> EXERCISE REQUIREMENTS: Set down, word for word, every line of the listing below, starting with the one that contains "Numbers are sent" and ending with the final line. Include nothing else.

> PROVIDED MATERIAL:
---------------

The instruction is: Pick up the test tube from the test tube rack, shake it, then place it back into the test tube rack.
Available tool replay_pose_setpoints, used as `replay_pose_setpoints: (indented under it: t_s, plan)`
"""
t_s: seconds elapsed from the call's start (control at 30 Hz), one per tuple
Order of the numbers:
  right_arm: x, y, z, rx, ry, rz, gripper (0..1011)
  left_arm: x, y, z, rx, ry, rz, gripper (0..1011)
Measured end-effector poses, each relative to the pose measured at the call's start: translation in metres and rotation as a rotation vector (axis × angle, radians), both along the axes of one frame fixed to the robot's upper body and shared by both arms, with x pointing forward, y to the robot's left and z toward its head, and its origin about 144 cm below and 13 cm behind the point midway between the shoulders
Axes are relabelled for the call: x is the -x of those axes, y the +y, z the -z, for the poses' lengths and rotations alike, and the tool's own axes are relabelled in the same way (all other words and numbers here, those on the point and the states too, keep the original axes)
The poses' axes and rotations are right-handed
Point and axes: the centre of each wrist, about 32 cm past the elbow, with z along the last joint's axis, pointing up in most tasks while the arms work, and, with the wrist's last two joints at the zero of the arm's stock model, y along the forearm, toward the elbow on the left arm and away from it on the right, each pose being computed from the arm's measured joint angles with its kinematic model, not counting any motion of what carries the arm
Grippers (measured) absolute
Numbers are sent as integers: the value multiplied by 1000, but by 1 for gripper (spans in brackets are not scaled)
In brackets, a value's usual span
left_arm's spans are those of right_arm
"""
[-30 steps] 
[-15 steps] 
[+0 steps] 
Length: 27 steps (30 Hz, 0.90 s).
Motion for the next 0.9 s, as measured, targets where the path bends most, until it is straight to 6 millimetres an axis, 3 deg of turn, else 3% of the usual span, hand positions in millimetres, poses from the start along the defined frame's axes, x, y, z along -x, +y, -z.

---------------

> RESPONSE AREA:
Numbers are sent as integers: the value multiplied by 1000, but by 1 for gripper (spans in brackets are not scaled)
In brackets, a value's usual span
left_arm's spans are those of right_arm
"""
[-30 steps] 
[-15 steps] 
[+0 steps] 
Length: 27 steps (30 Hz, 0.90 s).
Motion for the next 0.9 s, as measured, targets where the path bends most, until it is straight to 6 millimetres an axis, 3 deg of turn, else 3% of the usual span, hand positions in millimetres, poses from the start along the defined frame's axes, x, y, z along -x, +y, -z.

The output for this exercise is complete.